= Ketonic decarboxylation =

Chemical reaction which converts two –COOH groups to >C=O

Ketonic decarboxylation (also known as decarboxylative ketonization) is a type of organic reaction involving decarboxylation, converting two equivalents of a carboxylic acid (R\sC(=O)OH) to a symmetric ketone (R2C=O). The reaction typically requires heat and a metal catalyst, and generally proceeds in low yields. It can be thought of as a decarboxylative Claisen condensation. Water and carbon dioxide are byproducts:
2 RCOOH -> R2CO + CO2 + H2O

Bases promote this reaction. The reaction mechanism is proposed to involve nucleophilic attack of the alpha-carbon of one acid group on the other carboxylic acid group, possibly as a concerted reaction with the decarboxylation. The initial formation of an intermediate carbanion via decarboxylation of one of the acid groups prior to the nucleophilic attack is unlikely since the byproduct resulting from the carbanion's protonation by the acid has not been reported. This reaction is different from oxidative decarboxylation, which proceeds through a radical mechanism and is characterised by a different product distribution in isotopic labeling experiments with two different carboxylic acids.

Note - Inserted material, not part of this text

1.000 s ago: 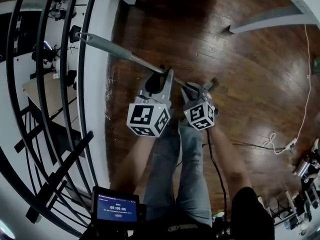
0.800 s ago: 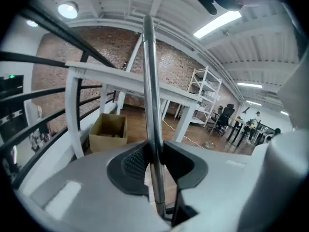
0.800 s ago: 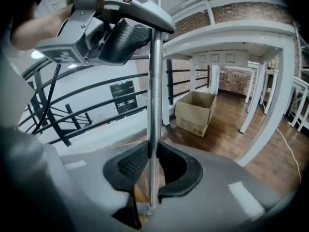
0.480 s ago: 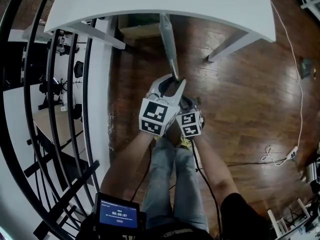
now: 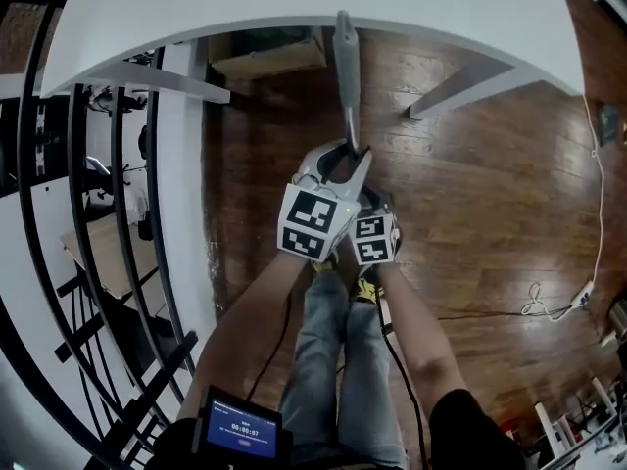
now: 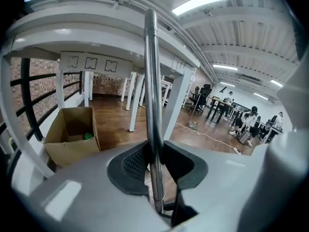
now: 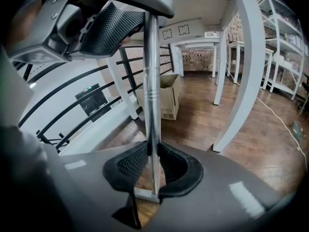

With two different carboxylic acids the reaction has poor selectivity for the mixed product, unless one of the acids (for example, a small, volatile one) is used in large excess to minimise the loss of the other acid.

==Examples==
The dry distillation of calcium acetate to give acetone was reported by Charles Friedel in 1858 and until World War I ketonization was the premier commercial method for its production.

Ketonic decarboxylation of propanoic acid over a manganese(II) oxide catalyst in a tube furnace affords 3-pentanone.

5-Nonanone, which is potentially of interest as a diesel fuel, can be produced from valeric acid. Stearone is prepared by heating magnesium stearate.

The processing of biomass often produces chemicals that are too oxygen-rich. Ketonic decarboxylation is one strategy to shift the C/O ratio.
===Metal oxide catalysts===
Dozens or more metal oxides have been investigated as catalysts for the decarboxylation. Early work focused on the oxides of calcium and thorium. Of commercial interest are related ketonizations using cerium(IV) oxide and manganese dioxide on alumina as the catalysts. The synthesis of 4-heptanone illustrates the production of the metal carboxylate in situ. Iron powder and butyric acid are converted to iron butyrate. Pyrolysis of that salt gives the ketone.

===Intramolecular decarboxylations===
The intramolecular version of ketonic decarboxylation is often called the Ružička large-ring synthesis (or Ružička cyclization), named for Lavoslav Ružička who developed the technique from prior methods that could synthesize small cyclic compounds from calcium salts of dicarboxylic acids. It was the first direct route to cyclic compounds with more than 8 members and was used by Ružička to produce macrocyclic molecules with up to 34 carbon atoms. One target for such reactions are the naturally occurring fragrances civetone and muscone. The method involved dry distillation of dibasic salts of a dicarboxylic acid, such as thorium, cerium, and yttrium salts, mixed with copper powder to improve heat transfer. This method was low-yielding for large ring sizes and was eventually supplanted by various methods using the high dilution principle.

A more conventional example of intramolecular ketonization is the conversion of adipic acid to cyclopentanone with barium hydroxide.